Iran-linked state actors have targeted Israeli organisations across academia, engineering, local government, manufacturing, technology, transportation and utilities with a previously undocumented backdoor called MuddyViper, a Slovak cybersecurity company found, and singled out one technology company in Egypt; the activity was attributed to a group tracked as MuddyWater.
Investigators report the campaign uses a loader called Fooder to decrypt and execute the C/C++ MuddyViper backdoor, and that operators have also deployed go-socks5 reverse tunneling proxies and an open-source utility, HackBrowserData, to collect browser data from multiple browsers. The backdoor supports about 20 commands that researchers say enable collection of system information, execution of files and shell commands, file transfer and exfiltration of Windows login credentials and browser data.
MuddyWater has been active for years. Security researchers first linked the cluster to targeted operations in 2017 in reporting that detailed those campaigns, and the group has been tied to destructive activity including a Thanos ransomware variant in a campaign reviewed under Operation Quicksand. Israeli government reporting cited by researchers indicates the group’s activity has targeted local authorities, civil aviation, tourism, healthcare, telecommunications, IT and small and medium-sized enterprises; related official material is available here.
Typical intrusion techniques observed include spear-phishing with PDF attachments and exploitation of known VPN vulnerabilities to deploy legitimate remote management tools. In several cases the C/C++ loader has been observed deploying credential and browser data stealers and tools that proxy traffic, while some Fooder variants mimic a Snake game and include delayed execution to evade detection.
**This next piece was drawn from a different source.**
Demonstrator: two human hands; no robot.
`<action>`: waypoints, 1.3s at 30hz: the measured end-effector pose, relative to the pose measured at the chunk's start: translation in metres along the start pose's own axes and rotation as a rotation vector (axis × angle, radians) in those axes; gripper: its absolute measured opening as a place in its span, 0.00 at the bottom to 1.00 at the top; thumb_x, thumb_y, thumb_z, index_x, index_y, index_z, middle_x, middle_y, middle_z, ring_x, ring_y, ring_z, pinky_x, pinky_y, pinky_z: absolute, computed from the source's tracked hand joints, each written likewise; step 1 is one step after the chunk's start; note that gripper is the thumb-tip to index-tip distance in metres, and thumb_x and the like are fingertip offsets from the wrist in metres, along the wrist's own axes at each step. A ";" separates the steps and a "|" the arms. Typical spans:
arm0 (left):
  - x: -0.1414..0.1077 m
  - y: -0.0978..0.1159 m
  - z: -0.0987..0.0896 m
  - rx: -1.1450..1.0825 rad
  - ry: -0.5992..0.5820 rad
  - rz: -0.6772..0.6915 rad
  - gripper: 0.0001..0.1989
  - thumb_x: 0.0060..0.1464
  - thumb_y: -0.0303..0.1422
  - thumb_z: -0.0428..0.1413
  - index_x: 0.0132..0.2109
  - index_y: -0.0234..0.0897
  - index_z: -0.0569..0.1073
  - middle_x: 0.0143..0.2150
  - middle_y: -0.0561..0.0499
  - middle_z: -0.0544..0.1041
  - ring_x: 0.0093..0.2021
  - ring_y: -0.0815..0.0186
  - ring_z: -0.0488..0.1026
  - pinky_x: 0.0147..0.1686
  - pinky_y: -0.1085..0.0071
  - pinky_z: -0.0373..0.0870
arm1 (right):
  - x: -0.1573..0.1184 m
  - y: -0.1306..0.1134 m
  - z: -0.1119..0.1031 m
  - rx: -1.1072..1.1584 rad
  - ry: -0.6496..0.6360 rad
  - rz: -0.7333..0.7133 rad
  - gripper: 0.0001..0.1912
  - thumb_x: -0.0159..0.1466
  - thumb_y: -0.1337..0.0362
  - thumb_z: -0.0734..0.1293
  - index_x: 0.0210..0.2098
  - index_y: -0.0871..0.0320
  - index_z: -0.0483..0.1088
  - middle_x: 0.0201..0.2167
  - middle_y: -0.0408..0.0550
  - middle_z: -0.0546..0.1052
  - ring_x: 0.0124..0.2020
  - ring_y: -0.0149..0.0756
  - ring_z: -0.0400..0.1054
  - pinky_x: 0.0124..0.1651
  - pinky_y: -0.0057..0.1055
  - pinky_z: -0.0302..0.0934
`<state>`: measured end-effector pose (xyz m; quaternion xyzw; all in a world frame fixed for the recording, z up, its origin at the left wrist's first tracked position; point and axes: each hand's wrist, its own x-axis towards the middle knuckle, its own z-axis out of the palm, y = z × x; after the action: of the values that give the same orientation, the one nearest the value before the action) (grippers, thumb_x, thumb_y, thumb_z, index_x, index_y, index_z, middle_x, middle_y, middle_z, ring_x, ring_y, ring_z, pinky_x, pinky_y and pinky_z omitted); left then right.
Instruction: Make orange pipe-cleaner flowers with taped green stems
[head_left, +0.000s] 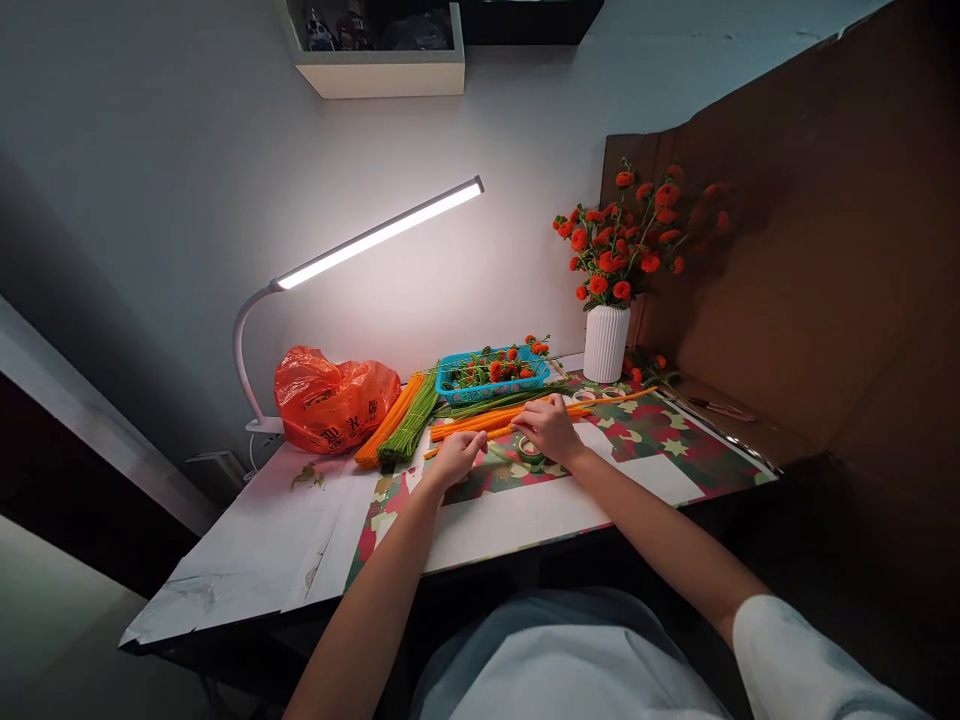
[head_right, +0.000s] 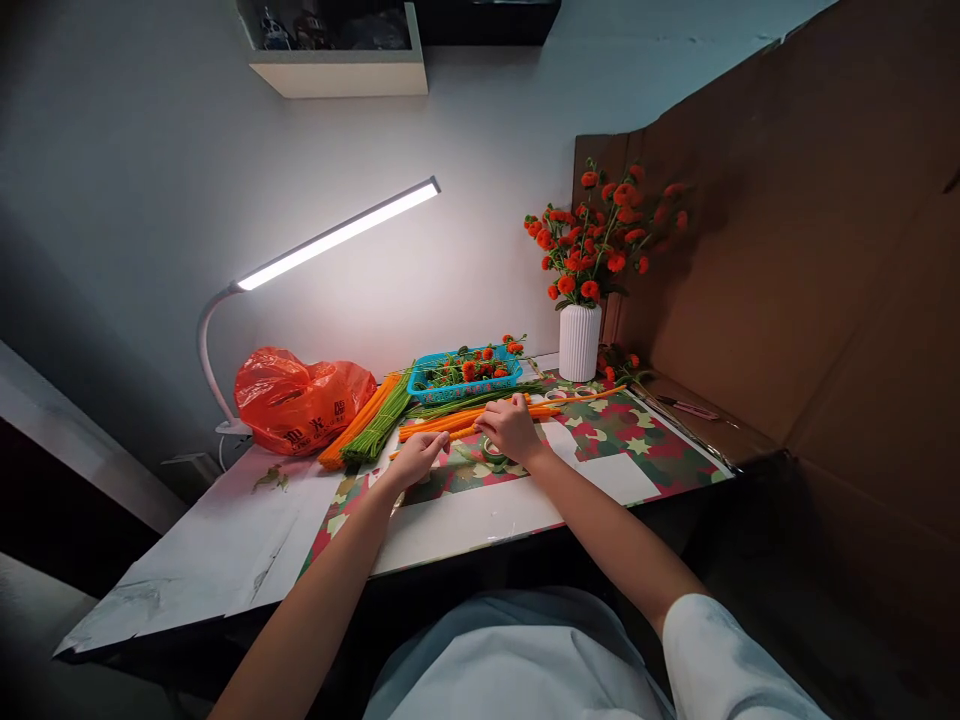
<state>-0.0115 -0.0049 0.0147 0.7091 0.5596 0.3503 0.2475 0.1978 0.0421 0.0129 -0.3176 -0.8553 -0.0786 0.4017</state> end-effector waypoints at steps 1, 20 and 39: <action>0.001 0.000 0.001 0.009 0.039 -0.006 0.22 0.54 0.48 0.44 0.23 0.36 0.68 0.15 0.56 0.57 0.19 0.68 0.57 0.23 0.73 0.51 | 0.000 -0.002 0.000 -0.018 0.018 0.004 0.10 0.65 0.64 0.64 0.30 0.57 0.75 0.30 0.45 0.78 0.35 0.33 0.66 0.42 0.36 0.42; 0.006 -0.008 0.009 -0.678 -0.033 -0.149 0.25 0.45 0.56 0.54 0.26 0.36 0.62 0.16 0.64 0.46 0.15 0.78 0.39 0.16 0.78 0.38 | 0.003 0.003 0.016 0.918 0.002 0.419 0.18 0.52 0.50 0.71 0.31 0.58 0.79 0.31 0.51 0.78 0.33 0.38 0.70 0.34 0.32 0.62; -0.008 -0.005 -0.014 -0.123 -0.445 -0.007 0.29 0.52 0.57 0.47 0.31 0.32 0.72 0.17 0.60 0.49 0.17 0.75 0.45 0.18 0.74 0.40 | -0.002 0.036 0.001 0.865 -0.460 0.419 0.15 0.44 0.55 0.75 0.24 0.62 0.78 0.21 0.46 0.75 0.22 0.29 0.63 0.24 0.26 0.55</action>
<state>-0.0260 -0.0119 0.0181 0.7504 0.4713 0.2178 0.4090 0.2195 0.0701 0.0063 -0.2960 -0.7937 0.4351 0.3051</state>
Other tools associated with the set of intrusions include VAXOne, browser-data stealers named CE-Notes and Blub, and a credential prompt tool called LP-Notes.
The disclosure follows separate reporting and a large data dump that exposed internal materials linked to Iran-affiliated hacking clusters. The trove, posted to GitHub by an anonymous group called KittenBusters, included multiple internal files described in a massive set of posts and additional leak, internal notes and other documents that researchers and commentators say outline organisational structure and tooling; one write-up said the material feeds into a system used to identify targets. Independent observers have also commented on the leak; FalconFeeds said it reads like a complete map of an IRGC cyber unit and DomainTools said the materials show a bureaucratised cyber-intelligence apparatus.
Researchers and government reporting differ in attribution and scope, and the available public reporting does not provide a full inventory of affected organisations or a complete timeline of infections.